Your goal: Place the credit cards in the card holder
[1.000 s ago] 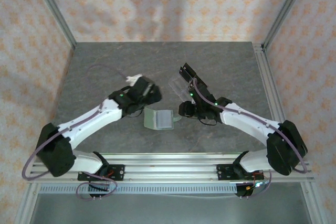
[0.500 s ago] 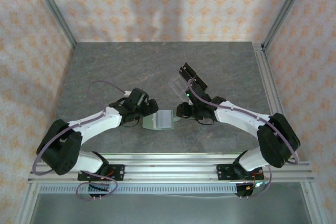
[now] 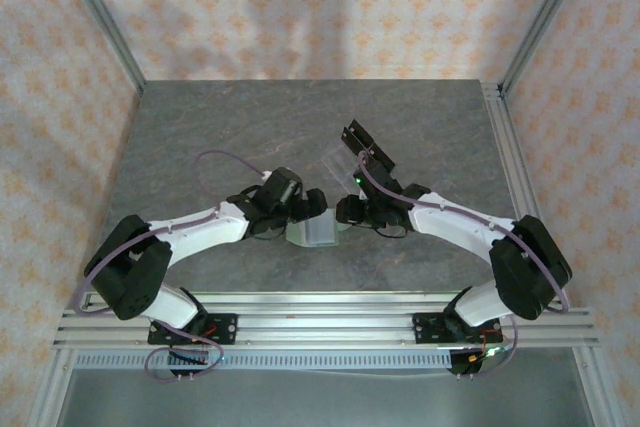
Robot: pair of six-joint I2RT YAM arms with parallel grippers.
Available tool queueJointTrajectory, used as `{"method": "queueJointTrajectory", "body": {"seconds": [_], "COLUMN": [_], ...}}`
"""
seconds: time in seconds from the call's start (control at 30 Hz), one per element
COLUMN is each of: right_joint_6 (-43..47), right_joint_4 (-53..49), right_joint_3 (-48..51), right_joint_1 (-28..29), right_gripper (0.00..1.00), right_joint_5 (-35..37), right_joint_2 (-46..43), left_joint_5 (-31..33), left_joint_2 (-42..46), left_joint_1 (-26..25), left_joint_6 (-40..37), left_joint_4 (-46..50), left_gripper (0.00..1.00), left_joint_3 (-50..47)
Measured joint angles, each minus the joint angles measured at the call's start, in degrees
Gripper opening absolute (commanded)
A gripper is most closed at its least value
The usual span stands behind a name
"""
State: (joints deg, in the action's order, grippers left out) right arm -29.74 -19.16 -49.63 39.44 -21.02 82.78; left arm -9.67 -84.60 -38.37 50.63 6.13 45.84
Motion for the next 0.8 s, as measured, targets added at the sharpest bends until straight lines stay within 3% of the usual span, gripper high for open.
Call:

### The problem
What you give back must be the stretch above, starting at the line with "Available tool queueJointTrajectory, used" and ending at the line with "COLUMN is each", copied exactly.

### Task response
Available tool queueJointTrajectory, used as `{"method": "queueJointTrajectory", "body": {"seconds": [_], "COLUMN": [_], ...}}`
"""
seconds: time in seconds from the call's start (control at 30 Hz), one per element
COLUMN is each of: right_joint_6 (-43..47), right_joint_4 (-53..49), right_joint_3 (-48..51), right_joint_1 (-28..29), right_gripper (0.00..1.00), right_joint_5 (-35..37), right_joint_2 (-46..43), left_joint_5 (-31..33), left_joint_2 (-42..46), left_joint_1 (-26..25), left_joint_6 (-40..37), left_joint_4 (-46..50), left_gripper (0.00..1.00), left_joint_3 (-50..47)

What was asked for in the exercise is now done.